__Given entries__
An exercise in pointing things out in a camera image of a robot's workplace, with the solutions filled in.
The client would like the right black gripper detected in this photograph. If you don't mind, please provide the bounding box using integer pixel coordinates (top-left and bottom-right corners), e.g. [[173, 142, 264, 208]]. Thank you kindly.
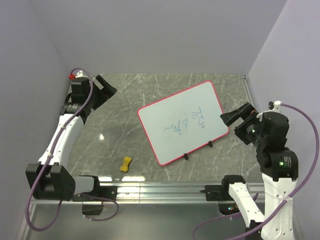
[[219, 100, 266, 146]]

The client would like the pink framed whiteboard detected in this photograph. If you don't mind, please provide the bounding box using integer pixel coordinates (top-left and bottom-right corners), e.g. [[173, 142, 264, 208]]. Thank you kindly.
[[137, 80, 229, 166]]

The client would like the yellow bone-shaped eraser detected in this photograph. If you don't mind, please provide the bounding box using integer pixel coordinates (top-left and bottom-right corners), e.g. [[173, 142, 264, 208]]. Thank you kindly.
[[120, 156, 132, 173]]

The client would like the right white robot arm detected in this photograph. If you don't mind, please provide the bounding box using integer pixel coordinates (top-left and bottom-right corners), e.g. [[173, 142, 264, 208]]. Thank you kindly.
[[220, 101, 299, 240]]

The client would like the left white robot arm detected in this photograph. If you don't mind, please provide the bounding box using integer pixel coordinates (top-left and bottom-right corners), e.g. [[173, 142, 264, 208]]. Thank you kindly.
[[25, 70, 117, 201]]

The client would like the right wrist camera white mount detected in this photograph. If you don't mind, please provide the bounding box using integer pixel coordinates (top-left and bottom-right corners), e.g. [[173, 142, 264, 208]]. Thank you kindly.
[[268, 100, 282, 113]]

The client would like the left wrist camera red cap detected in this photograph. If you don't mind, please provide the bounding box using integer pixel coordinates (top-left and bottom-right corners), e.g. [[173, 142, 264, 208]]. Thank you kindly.
[[68, 70, 85, 81]]

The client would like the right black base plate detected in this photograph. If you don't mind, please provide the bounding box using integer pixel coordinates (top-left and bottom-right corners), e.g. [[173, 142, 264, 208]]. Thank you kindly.
[[199, 185, 233, 202]]

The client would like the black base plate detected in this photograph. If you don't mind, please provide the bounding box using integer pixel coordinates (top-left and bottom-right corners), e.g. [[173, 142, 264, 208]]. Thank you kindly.
[[71, 185, 118, 202], [199, 185, 233, 202]]

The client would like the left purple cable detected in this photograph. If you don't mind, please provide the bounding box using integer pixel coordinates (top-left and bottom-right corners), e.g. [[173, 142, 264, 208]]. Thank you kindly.
[[24, 67, 120, 231]]

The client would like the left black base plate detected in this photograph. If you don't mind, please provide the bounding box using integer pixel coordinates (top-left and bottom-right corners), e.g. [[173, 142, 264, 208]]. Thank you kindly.
[[71, 185, 118, 202]]

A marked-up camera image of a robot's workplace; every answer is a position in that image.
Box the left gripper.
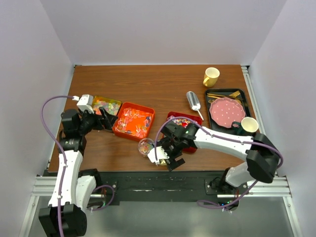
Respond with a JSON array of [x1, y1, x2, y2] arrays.
[[78, 107, 117, 135]]

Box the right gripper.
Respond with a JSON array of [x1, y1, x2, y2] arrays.
[[152, 137, 185, 171]]

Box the black gummy candy tin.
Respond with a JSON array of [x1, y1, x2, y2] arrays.
[[92, 96, 122, 116]]

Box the gold round lid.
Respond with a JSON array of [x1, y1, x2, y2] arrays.
[[159, 159, 167, 166]]

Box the orange candy tin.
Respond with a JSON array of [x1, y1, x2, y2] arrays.
[[112, 102, 155, 142]]

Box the red lollipop tin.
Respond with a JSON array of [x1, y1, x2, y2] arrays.
[[161, 111, 203, 154]]

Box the clear glass jar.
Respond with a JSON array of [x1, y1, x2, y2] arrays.
[[138, 138, 154, 157]]

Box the metal scoop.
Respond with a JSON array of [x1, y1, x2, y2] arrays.
[[186, 91, 204, 121]]

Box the black tray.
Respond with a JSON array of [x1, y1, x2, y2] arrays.
[[204, 88, 251, 135]]

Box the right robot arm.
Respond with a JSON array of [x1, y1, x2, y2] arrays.
[[148, 121, 283, 194]]

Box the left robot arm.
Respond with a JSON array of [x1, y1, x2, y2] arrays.
[[39, 108, 118, 237]]

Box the pink dotted plate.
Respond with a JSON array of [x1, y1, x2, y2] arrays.
[[209, 97, 246, 128]]

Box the gold chopsticks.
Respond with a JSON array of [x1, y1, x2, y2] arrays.
[[206, 93, 237, 99]]

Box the dark green cup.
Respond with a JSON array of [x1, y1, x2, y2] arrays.
[[232, 117, 259, 136]]

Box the yellow mug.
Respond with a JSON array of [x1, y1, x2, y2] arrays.
[[203, 67, 220, 87]]

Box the gold fork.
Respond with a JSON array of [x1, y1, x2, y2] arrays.
[[227, 90, 242, 101]]

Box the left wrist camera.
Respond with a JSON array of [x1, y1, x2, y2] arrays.
[[77, 94, 94, 114]]

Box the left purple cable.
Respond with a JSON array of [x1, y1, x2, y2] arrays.
[[40, 95, 116, 237]]

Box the purple cable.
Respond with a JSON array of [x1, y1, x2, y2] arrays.
[[40, 95, 116, 237], [154, 117, 284, 209]]

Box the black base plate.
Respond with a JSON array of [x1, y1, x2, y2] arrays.
[[79, 169, 225, 205]]

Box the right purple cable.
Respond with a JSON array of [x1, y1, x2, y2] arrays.
[[154, 117, 284, 209]]

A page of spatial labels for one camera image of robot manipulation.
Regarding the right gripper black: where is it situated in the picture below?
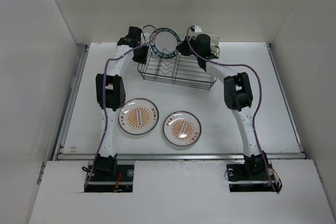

__Try it__
Repeat all of the records verbatim, leaving out the pictures.

__Reply to the exercise__
An exercise in pointing things out in a camera image of a robot's workplace, with the solutions filled in.
The client would like the right black gripper detected in this photograph. If you don't mind, please provide the bounding box using integer pixel coordinates (top-left and bottom-right corners), e.g. [[173, 142, 264, 208]]. Thank you kindly.
[[219, 100, 266, 146]]

The client would like the pink framed whiteboard detected in this photograph. If you don't mind, please provide the bounding box using integer pixel coordinates (top-left and bottom-right corners), e.g. [[173, 142, 264, 208]]. Thank you kindly.
[[137, 80, 229, 166]]

The client would like the yellow bone-shaped eraser detected in this photograph. If you don't mind, please provide the bounding box using integer pixel coordinates (top-left and bottom-right corners), e.g. [[173, 142, 264, 208]]. Thank you kindly.
[[120, 156, 132, 173]]

The client would like the right white robot arm detected in this photograph. If you don't mind, please provide the bounding box using integer pixel coordinates (top-left and bottom-right corners), e.g. [[173, 142, 264, 208]]. Thank you kindly.
[[220, 101, 299, 240]]

The client would like the left white robot arm detected in this photograph. If you don't mind, please provide the bounding box using integer pixel coordinates (top-left and bottom-right corners), e.g. [[173, 142, 264, 208]]. Thank you kindly.
[[25, 70, 117, 201]]

The client would like the right wrist camera white mount detected in this photograph. If you don't mind, please provide the bounding box using integer pixel coordinates (top-left and bottom-right corners), e.g. [[173, 142, 264, 208]]. Thank you kindly.
[[268, 100, 282, 113]]

The client would like the left wrist camera red cap detected in this photograph. If you don't mind, please provide the bounding box using integer pixel coordinates (top-left and bottom-right corners), e.g. [[173, 142, 264, 208]]. Thank you kindly.
[[68, 70, 85, 81]]

The client would like the right black base plate detected in this photograph. If you don't mind, please provide the bounding box using integer pixel coordinates (top-left and bottom-right corners), e.g. [[173, 142, 264, 208]]. Thank you kindly.
[[199, 185, 233, 202]]

The client would like the black base plate detected in this photograph. If you don't mind, please provide the bounding box using integer pixel coordinates (top-left and bottom-right corners), e.g. [[173, 142, 264, 208]]. Thank you kindly.
[[71, 185, 118, 202], [199, 185, 233, 202]]

The client would like the left purple cable detected in this photograph. If you don't mind, please provide the bounding box using integer pixel coordinates (top-left and bottom-right corners), e.g. [[173, 142, 264, 208]]. Thank you kindly.
[[24, 67, 120, 231]]

The client would like the left black base plate detected in this photograph. If you don't mind, please provide the bounding box using integer pixel coordinates (top-left and bottom-right corners), e.g. [[173, 142, 264, 208]]. Thank you kindly.
[[71, 185, 118, 202]]

A marked-up camera image of a robot's workplace; every answer is a position in that image.
Box the left gripper.
Respond with a JSON array of [x1, y1, x2, y2] arrays.
[[78, 107, 117, 135]]

Box the right gripper.
Respond with a JSON array of [x1, y1, x2, y2] arrays.
[[152, 137, 185, 171]]

Box the black gummy candy tin.
Respond with a JSON array of [x1, y1, x2, y2] arrays.
[[92, 96, 122, 116]]

Box the gold round lid.
Respond with a JSON array of [x1, y1, x2, y2] arrays.
[[159, 159, 167, 166]]

Box the orange candy tin.
Respond with a JSON array of [x1, y1, x2, y2] arrays.
[[112, 102, 155, 142]]

Box the red lollipop tin.
Respond with a JSON array of [x1, y1, x2, y2] arrays.
[[161, 111, 203, 154]]

Box the clear glass jar.
Respond with a JSON array of [x1, y1, x2, y2] arrays.
[[138, 138, 154, 157]]

Box the metal scoop.
Respond with a JSON array of [x1, y1, x2, y2] arrays.
[[186, 91, 204, 121]]

Box the black tray.
Respond with a JSON array of [x1, y1, x2, y2] arrays.
[[204, 88, 251, 135]]

Box the right robot arm.
Respond with a JSON array of [x1, y1, x2, y2] arrays.
[[148, 121, 283, 194]]

Box the left robot arm.
Respond with a JSON array of [x1, y1, x2, y2] arrays.
[[39, 108, 118, 237]]

Box the pink dotted plate.
Respond with a JSON array of [x1, y1, x2, y2] arrays.
[[209, 97, 246, 128]]

Box the gold chopsticks.
Respond with a JSON array of [x1, y1, x2, y2] arrays.
[[206, 93, 237, 99]]

Box the dark green cup.
Respond with a JSON array of [x1, y1, x2, y2] arrays.
[[232, 117, 259, 136]]

Box the yellow mug.
Respond with a JSON array of [x1, y1, x2, y2] arrays.
[[203, 67, 220, 87]]

Box the gold fork.
Respond with a JSON array of [x1, y1, x2, y2] arrays.
[[227, 90, 242, 101]]

Box the left wrist camera.
Respond with a JSON array of [x1, y1, x2, y2] arrays.
[[77, 94, 94, 114]]

Box the left purple cable.
Respond with a JSON array of [x1, y1, x2, y2] arrays.
[[40, 95, 116, 237]]

Box the purple cable.
Respond with a JSON array of [x1, y1, x2, y2] arrays.
[[40, 95, 116, 237], [154, 117, 284, 209]]

Box the black base plate.
Respond with a JSON array of [x1, y1, x2, y2] arrays.
[[79, 169, 225, 205]]

Box the right purple cable.
Respond with a JSON array of [x1, y1, x2, y2] arrays.
[[154, 117, 284, 209]]

A page of spatial labels for one camera image of robot manipulation.
Regarding the right gripper black: where is it situated in the picture below?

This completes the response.